The lambda expression requires its own nested scope, making critical sections more visible in the code. Callers are recommended to define a new scope when using lock() if they choose to, but this is not required. withLock() ensures that a new scope must always be defined.
Because a new scope is required, withLock() also helps encourage users to release the lock as soon as possible. Because the critical section scope is easily visible in the code, it is harder to accidentally put extraneous code inside the critical section without realizing it.
The separate lambda scope makes it more difficult to store raw pointers or references to the protected data and continue using those pointers outside the critical section.

For example, withLock() makes the range-based for loop mistake from above much harder to accidentally run into:

 vec.withLock([](auto& locked) {
   for (int& n : locked) {
     n *= 2;
   }
 });

This code does not have the same problem as the counter-example with wlock() above, since the lock is held for the duration of the loop.

When using Synchronized with a shared mutex type, it provides separate withWLock() and withRLock() methods instead of withLock().

`ulock()` and `withULockPtr()`

Synchronized also supports upgrading and downgrading mutex lock levels as long as the mutex type used to instantiate the Synchronized type has the same interface as the mutex types in the C++ standard library, or if LockTraits is specialized for the mutex type and the specialization is visible. See below for an intro to upgrade mutexes.

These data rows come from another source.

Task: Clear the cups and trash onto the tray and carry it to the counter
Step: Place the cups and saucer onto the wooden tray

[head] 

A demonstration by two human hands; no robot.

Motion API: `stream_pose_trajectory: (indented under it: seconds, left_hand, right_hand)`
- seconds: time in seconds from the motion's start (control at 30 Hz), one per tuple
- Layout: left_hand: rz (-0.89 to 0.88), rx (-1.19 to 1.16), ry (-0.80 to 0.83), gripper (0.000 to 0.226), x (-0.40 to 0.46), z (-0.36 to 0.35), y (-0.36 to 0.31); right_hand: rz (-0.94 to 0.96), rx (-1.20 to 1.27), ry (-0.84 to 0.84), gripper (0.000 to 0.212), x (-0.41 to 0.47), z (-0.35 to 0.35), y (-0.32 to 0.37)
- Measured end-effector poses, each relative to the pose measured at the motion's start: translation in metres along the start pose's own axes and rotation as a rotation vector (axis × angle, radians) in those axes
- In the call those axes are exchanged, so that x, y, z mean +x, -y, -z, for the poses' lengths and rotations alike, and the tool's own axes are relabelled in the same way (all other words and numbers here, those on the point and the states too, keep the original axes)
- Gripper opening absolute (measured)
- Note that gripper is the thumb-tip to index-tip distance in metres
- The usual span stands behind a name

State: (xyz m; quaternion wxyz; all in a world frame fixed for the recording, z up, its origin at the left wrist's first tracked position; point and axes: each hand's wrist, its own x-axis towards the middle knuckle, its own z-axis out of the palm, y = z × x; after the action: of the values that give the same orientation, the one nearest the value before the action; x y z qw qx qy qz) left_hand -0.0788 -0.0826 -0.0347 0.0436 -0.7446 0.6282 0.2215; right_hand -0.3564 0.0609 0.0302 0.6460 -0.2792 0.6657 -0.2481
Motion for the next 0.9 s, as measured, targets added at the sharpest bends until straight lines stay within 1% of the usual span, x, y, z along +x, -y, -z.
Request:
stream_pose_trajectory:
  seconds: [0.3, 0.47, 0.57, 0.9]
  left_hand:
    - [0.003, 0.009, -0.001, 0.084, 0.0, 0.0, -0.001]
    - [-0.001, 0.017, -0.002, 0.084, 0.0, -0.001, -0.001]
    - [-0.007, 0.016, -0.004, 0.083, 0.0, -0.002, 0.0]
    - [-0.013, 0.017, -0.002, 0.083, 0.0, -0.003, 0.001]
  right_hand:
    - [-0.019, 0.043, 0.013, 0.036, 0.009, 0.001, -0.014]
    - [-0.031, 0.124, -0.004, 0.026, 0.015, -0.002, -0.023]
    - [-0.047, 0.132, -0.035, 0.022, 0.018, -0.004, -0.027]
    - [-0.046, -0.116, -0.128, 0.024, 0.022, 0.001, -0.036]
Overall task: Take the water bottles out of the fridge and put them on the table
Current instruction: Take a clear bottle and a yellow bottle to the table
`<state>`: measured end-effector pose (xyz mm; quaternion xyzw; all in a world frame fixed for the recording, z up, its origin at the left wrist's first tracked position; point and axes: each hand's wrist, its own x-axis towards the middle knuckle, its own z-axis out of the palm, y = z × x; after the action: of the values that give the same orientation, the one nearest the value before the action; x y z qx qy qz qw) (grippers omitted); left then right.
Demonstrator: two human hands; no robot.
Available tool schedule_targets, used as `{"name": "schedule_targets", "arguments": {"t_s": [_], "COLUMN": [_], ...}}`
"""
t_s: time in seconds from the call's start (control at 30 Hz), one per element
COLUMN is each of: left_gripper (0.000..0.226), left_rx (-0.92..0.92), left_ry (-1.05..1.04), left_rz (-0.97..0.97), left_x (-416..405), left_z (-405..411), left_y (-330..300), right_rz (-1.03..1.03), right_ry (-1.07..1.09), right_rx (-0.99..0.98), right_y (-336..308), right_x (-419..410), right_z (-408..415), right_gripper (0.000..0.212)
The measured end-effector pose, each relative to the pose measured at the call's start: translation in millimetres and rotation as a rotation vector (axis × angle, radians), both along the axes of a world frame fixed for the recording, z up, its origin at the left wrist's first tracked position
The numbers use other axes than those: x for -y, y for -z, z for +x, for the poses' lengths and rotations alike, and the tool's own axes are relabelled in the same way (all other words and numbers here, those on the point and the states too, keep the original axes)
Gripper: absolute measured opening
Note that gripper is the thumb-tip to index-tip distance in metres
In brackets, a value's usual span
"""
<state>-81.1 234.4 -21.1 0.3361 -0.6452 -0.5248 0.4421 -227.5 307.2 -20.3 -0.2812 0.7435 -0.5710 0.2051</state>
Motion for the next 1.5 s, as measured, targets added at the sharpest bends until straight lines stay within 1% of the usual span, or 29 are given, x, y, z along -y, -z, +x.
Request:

An upgrade lock can be acquired as usual either with the ulock() method or the withULockPtr() method as so

 {
   // only const access allowed to the underlying object when an upgrade lock
   // is acquired
   auto ulock = vec.ulock();
   auto newSize = ulock->size();
 }
 
 auto newSize = vec.withULockPtr([](auto ulock) {
   // only const access allowed to the underlying object when an upgrade lock
   // is acquired
   return ulock->size();
 });

An upgrade lock acquired via ulock() or withULockPtr() can be upgraded or downgraded by calling any of the following methods on the LockedPtr proxy

moveFromUpgradeToWrite()
moveFromWriteToUpgrade()
moveFromWriteToRead()
moveFromUpgradeToRead()

Calling these leaves the LockedPtr object on which the method was called in an invalid null state and returns another LockedPtr proxy holding the specified lock. The upgrade or downgrade is done atomically - the Synchronized object is never in an unlocked state during the lock state transition. For example

 auto ulock = obj.ulock();
 if (ulock->needsUpdate()) {
   auto wlock = ulock.moveFromUpgradeToWrite();
 
   // ulock is now null
 
   wlock->updateObj();
 }

This "move" can also occur in the context of a withULockPtr() (withWLockPtr() or withRLockPtr() work as well!) function as so

 auto newSize = obj.withULockPtr([](auto ulock) {
   if (ulock->needsUpdate()) {
 
     // release upgrade lock get write lock atomically
     auto wlock = ulock.moveFromUpgradeToWrite();
     // ulock is now null
     wlock->updateObj();
 
     // release write lock and acquire read lock atomically
     auto rlock = wlock.moveFromWriteToRead();
     // wlock is now null
     return rlock->newSize();
 
   } else {
 
     // release upgrade lock and acquire read lock atomically
     auto rlock = ulock.moveFromUpgradeToRead();
     // ulock is now null
     return rlock->newSize();
   }
 });

Intro to upgrade mutexes:

An upgrade mutex is a shared mutex with an extra state called upgrade and an atomic state transition from upgrade to unique. The upgrade state is more powerful than the shared state but less powerful than the unique state.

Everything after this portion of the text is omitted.